“我也不知道,要不找机会问问鸣远哥哥吧。”蓝玉烟正好也想跟他好好聊聊。

“玉烟!你们说的是真的吗?”陆鸣远突地从门内出来,欣喜的问道:“那个羽绒服真是你做给我的吗?你,一直都有给我写信吗?”

蓝玉宁脸色唰地惨白,这好不容易圆过去的事情,又要败露了吗?

“是啊,不光是玉烟,还有我,都有给你写信啊。”蓝玉宁qiáng笑着说道。

陆鸣远却是眉头紧蹙着摇头,“可是除了草药那次,我再也没有收到过你们的信,我还以为,你学习太忙忘了给我写信呢。”

陆鸣远难为情的笑笑。

“鸣远哥哥只收到和草药一起的信吗?其他的都没有收到?”蓝玉宁惊讶不己,有些失望,却又难抑兴奋。
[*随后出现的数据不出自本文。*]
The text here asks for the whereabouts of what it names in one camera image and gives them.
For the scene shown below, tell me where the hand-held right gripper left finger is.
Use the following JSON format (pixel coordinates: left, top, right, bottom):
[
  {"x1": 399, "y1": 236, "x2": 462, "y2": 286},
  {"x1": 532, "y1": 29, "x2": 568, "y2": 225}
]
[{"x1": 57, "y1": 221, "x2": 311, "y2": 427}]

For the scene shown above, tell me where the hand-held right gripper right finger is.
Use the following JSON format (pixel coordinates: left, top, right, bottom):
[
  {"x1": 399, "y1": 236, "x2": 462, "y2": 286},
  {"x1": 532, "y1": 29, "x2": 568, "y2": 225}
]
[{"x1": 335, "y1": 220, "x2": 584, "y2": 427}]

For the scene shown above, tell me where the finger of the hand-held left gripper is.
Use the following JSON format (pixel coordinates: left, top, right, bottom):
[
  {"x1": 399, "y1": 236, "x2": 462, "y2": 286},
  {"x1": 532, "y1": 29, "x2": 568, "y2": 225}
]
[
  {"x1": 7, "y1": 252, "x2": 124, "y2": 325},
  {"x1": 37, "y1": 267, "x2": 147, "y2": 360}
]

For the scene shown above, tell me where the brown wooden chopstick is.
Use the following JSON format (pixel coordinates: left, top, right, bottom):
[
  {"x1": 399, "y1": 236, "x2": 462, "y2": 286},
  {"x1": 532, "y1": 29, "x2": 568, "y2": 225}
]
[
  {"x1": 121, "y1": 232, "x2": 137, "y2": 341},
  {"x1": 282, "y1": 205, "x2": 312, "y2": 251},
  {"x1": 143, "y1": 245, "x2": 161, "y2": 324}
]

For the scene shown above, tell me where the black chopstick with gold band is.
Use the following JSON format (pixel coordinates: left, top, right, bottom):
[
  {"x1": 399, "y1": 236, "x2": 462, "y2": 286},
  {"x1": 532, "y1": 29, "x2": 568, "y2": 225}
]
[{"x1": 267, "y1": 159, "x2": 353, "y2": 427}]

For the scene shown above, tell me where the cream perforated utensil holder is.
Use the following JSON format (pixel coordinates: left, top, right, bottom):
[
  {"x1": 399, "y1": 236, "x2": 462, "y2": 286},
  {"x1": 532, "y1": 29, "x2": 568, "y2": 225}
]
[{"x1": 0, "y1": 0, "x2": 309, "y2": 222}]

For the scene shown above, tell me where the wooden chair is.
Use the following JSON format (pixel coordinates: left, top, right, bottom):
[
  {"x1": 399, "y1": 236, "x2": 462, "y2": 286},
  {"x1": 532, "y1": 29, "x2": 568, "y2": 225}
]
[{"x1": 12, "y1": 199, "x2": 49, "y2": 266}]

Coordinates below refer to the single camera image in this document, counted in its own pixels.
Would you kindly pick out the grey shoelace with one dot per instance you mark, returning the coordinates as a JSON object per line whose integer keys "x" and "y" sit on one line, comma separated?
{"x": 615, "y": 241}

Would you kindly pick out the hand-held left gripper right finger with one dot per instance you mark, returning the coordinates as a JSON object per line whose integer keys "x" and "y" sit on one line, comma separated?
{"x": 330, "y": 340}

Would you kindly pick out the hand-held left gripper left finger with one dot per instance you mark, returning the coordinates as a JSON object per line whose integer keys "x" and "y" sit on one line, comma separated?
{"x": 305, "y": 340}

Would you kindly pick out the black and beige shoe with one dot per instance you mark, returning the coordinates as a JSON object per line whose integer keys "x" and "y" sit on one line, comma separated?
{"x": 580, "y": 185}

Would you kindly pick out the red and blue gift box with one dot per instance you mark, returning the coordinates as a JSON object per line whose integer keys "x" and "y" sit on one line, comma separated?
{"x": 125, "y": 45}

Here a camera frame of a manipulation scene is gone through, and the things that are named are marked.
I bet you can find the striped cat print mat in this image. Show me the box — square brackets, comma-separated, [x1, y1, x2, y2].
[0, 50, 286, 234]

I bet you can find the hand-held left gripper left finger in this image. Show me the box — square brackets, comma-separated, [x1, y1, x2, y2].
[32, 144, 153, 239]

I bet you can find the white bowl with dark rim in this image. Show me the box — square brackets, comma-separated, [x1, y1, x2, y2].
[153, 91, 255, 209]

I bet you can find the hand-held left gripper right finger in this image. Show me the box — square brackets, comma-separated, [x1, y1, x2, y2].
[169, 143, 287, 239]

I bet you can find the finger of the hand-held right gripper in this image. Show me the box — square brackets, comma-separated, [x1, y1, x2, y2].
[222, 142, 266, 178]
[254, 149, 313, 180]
陆鸣远表情沉重的点头,“可能是我奶奶担心我健康,不希望我分心,所以将所有的信都拦下来了吧。”

原来所有的信都没有收到,那她就不用再担心信的事情了。

蓝玉宁心里压着的那块大石终于落地。

“只是既然鸣远兄弟没有收到信,那羽绒服怎么会到毛总手里呢?”刘香玉疑惑的问道。

“这个我也不清楚,估计是来我们家时看到了,奶奶怕我知道是玉烟寄的,就扯了个谎。”陆鸣远说到此,神情有些尴尬。

蓝玉宁:“鸣远哥哥的奶奶为什么不让你知道是玉烟寄的呢?”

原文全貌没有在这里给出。